It seems to me that your partner is dealing with a severe case of
Enttarnungsfurcht
f, Ent-tar'-noongs-foorkt
(fear of being de-camouflaged)
Admitting to one's deepest desires, even to oneself, is a great and intimate commitment that can't be undone. As soon as you actually allow a clearly defined wish to form you've opened yourself to the real possibility that it may go unfulfilled. To the soul of an overachiever -- and that's clearly the case with your Lioness -- an unfulfilled wish is never simply a matter of chance. It's always a personal failure -- mistakes made, eventualities unanticipated, too little work invested. Just thinking that this might happen can lead to stasis. Better to keep all desires in a nascent and certainly unspoken state, so they are nothing but an amorphous cloud of dreams deferred.

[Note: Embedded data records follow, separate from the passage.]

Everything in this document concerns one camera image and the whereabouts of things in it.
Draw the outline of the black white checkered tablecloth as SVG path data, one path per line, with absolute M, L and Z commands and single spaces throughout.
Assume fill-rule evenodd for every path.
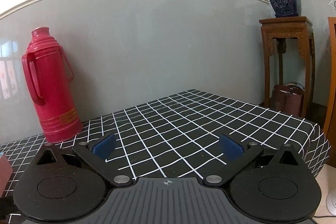
M 113 133 L 105 162 L 131 177 L 111 185 L 72 147 Z M 264 148 L 224 185 L 204 185 L 227 158 L 221 134 Z M 1 145 L 14 173 L 1 198 L 3 223 L 313 223 L 316 176 L 329 152 L 317 124 L 198 90 L 84 123 L 74 138 L 41 135 Z

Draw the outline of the dark red bag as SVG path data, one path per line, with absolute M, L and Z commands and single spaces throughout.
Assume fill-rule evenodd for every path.
M 304 87 L 297 82 L 275 85 L 270 99 L 271 109 L 299 117 L 302 112 L 304 91 Z

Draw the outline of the red cardboard tray box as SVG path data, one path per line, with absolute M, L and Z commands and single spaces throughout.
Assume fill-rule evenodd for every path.
M 13 173 L 13 169 L 11 167 L 11 164 L 9 163 L 6 155 L 4 153 L 1 153 L 0 155 L 0 197 L 2 197 L 12 173 Z

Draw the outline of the red thermos flask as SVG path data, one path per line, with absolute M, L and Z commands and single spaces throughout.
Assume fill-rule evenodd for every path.
M 48 27 L 39 27 L 31 34 L 22 56 L 27 88 L 46 140 L 59 143 L 83 128 L 70 90 L 74 71 Z

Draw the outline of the wooden plant stand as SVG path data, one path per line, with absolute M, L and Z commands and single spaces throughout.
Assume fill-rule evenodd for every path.
M 260 19 L 264 52 L 264 106 L 276 84 L 299 82 L 304 94 L 300 117 L 312 102 L 315 84 L 313 24 L 305 16 Z

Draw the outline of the blue ceramic plant pot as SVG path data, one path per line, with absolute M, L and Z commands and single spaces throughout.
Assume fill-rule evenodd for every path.
M 301 16 L 301 0 L 269 0 L 276 18 Z

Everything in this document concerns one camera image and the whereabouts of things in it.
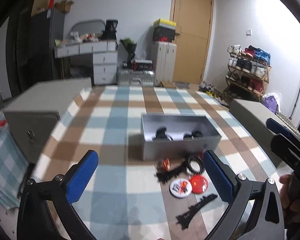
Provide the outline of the person's right hand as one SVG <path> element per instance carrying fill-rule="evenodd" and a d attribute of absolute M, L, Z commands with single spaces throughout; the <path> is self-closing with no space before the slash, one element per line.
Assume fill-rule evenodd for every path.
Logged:
<path fill-rule="evenodd" d="M 283 210 L 285 229 L 289 229 L 293 224 L 300 224 L 300 199 L 293 200 L 293 179 L 294 174 L 285 174 L 280 177 L 279 182 L 283 185 L 279 195 Z"/>

What can you do to help? Not much, I fear. It's all in her head, where those near and dear often have no admittance. In fact, what you might see as a gentle, loving push may very well come across as nagging, as a confirmation that your Lioness is fundamentally lacking in your eyes.
She will have to make the decision to move forward on her own. Until then, don't scold or encourage. Both only add pressure, which -- believe me -- she has covered all by herself. Just give freely of your love, and be patient.
When she does feel that she wants to define and pursue her goals, I personally find that a stable, daily activity in furtherance of the dream works best to build momentum -- something that is done almost automatically, so as to short-circuit doubt and fear.
At that point your She-Lion may experience the joy of
Bewegungsgezündete Seelenerleichterung
f, buh-vay'-goongs-guh-tsoon'-duh-tuh zay'-lun-err-like'-ter-rung
(motion-ignited soul-lightening)
Viel Glück on your journey together!